Les élections se sont bien passées. J'en remercie une fois de plus les fonctionnaires du ministère de l'intérieur, ainsi que l'ensemble des élus locaux qui ont participé aux opérations de vote. Toujours est-il que la campagne s'est déroulée dans un climat assez délétère.

Je le disais dans cet hémicycle la semaine passée, 130 faits ont été judiciarisés, correspondant à autant d'atteintes subies pendant la campagne électorale. Sur une année entière, les atteintes aux élus locaux sont au nombre de 2 500 environ. Ce chiffre est assez stable et assez inquiétant.

Face à ces dérives, la réponse est d'abord juridique. La loi de 2024 a permis de renforcer les dispositions relatives aux élus. En cas de violences, les sanctions pénales sont identiques à celles que l'on applique lorsque les forces de sécurité intérieure sont prises pour cible.

S'y ajoutent des dispositifs de protection, que l'ensemble des sénatrices et sénateurs connaissent bien. Les maires peuvent s'adresser au préfet de leur département, faire l'objet d'une évaluation ou encore bénéficier de boutons d'alerte. Ces dispositifs ont été généralisés. Ils permettent un accompagnement des élus. Je n'oublie pas non plus les lignes dédiées grâce auxquelles les appels téléphoniques sont traités en priorité en cas d'alerte.

Nous disposons ainsi d'une réponse juridique robuste. Mais - vous avez raison de le souligner - il n'y a pas que le droit ; il n'y a pas que les lois et les règlements. Il faut sans doute aussi bâtir un état d'esprit nouveau pour défendre notre vie démocratique face à une forme de radicalité. (M. Daniel Fargeot acquiesce.)

M. le Premier ministre, mes collègues ministres et moi-même sortons à l'instant d'une séance de questions d'actualité au Gouvernement à l'Assemblée nationale. Les propos y sont parfois violents. Certaines paroles prononcées dans ce cadre ne sont pas dignes d'une démocratie ; or j'ai la faiblesse de penser qu'ils trouvent parfois une traduction dans l'espace public, sur la voie publique.
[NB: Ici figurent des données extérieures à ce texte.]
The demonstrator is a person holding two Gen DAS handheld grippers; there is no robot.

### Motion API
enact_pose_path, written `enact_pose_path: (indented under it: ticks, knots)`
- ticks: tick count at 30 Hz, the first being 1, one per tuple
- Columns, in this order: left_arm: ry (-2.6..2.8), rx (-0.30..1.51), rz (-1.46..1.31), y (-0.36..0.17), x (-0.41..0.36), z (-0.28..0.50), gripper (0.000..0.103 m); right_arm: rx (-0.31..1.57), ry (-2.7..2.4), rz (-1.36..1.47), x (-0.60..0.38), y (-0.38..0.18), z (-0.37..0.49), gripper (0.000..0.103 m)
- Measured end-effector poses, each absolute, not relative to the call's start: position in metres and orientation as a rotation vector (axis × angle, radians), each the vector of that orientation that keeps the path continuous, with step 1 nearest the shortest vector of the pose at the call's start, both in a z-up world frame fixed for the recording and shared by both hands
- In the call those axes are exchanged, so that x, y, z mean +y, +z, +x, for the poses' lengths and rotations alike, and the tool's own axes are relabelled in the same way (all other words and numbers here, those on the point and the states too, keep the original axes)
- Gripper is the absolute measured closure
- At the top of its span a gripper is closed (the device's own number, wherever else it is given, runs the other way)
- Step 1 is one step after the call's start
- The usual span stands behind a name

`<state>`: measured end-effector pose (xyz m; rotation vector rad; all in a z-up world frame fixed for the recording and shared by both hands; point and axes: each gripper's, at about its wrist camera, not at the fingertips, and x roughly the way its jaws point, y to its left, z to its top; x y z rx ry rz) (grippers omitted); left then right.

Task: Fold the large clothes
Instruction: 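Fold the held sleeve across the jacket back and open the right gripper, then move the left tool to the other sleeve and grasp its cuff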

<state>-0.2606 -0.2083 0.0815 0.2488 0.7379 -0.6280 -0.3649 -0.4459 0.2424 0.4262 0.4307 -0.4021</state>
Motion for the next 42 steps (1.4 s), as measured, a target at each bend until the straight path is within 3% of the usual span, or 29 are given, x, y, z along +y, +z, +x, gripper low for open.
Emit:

Il nous faut donc à la fois du droit, notamment des lois, pour assurer la protection des élus, et un discours qui, comme le nôtre, condamne très fermement ces violences. (Applaudissements sur les travées du groupe RDPI ainsi que sur des travées du groupe UC.)

M. le président. La parole est à M. Daniel Fargeot, pour la réplique.

M. Daniel Fargeot. Les élus sont dans l'attente de mesures fortes et symboliques. Il faut absolument réaffirmer le respect des fonctions électives et l'autorité de l'État dans notre pays. (Applaudissements sur des travées du groupe UC. - M. Cédric Chevalier applaudit également.)